=== GIVEN DATA ===
####

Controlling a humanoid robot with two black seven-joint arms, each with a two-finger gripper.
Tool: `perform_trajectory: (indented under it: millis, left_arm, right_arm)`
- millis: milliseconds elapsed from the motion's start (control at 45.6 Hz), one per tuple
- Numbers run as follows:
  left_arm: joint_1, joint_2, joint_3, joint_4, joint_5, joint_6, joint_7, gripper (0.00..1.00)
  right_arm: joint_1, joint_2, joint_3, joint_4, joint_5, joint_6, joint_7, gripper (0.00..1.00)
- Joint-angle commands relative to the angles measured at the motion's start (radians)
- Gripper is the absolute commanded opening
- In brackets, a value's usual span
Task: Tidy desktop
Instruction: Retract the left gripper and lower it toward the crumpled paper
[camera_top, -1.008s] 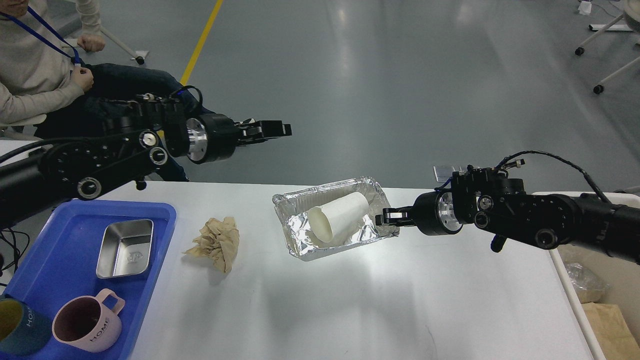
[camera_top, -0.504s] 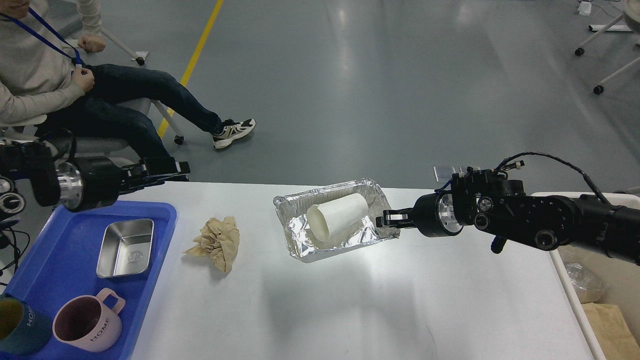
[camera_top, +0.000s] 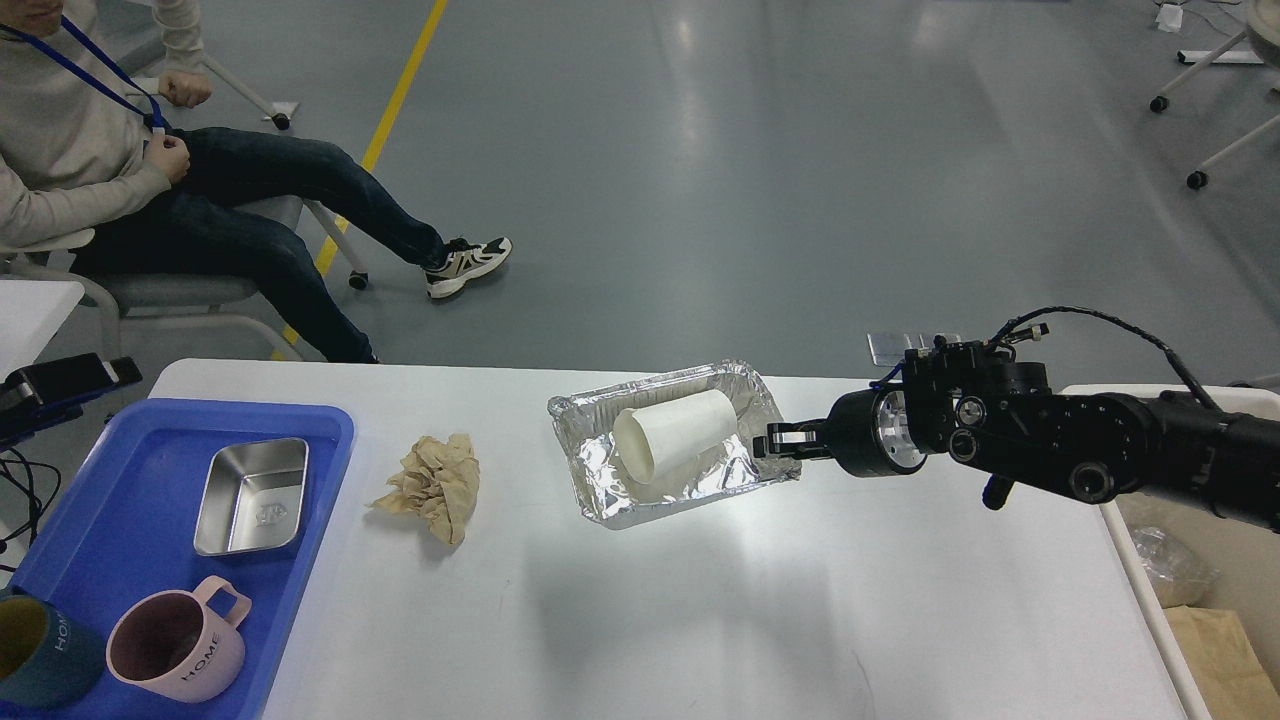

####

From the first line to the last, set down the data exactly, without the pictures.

Controlling a humanoid robot with two black seven-joint arms, each with a two-finger gripper.
Tool: `perform_trajectory: (indented under it: millis, left_arm, right_arm)`
- millis: milliseconds elapsed from the motion's start (control at 45.6 Hz), one per tuple
- Numbers run as follows:
  left_arm: joint_1, joint_2, joint_3, joint_4, joint_5, joint_6, joint_7, gripper (0.00..1.00)
  right_arm: joint_1, joint_2, joint_3, joint_4, joint_5, joint_6, joint_7, gripper (0.00..1.00)
- Joint-angle commands relative to the angles measured at the motion's start (radians)
- Gripper is the absolute commanded opening
- In brackets, a value's usual span
Task: Tidy desktop
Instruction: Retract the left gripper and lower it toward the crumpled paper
[camera_top, -1.008s] 
[camera_top, -0.504s] 
[camera_top, +0.000s] 

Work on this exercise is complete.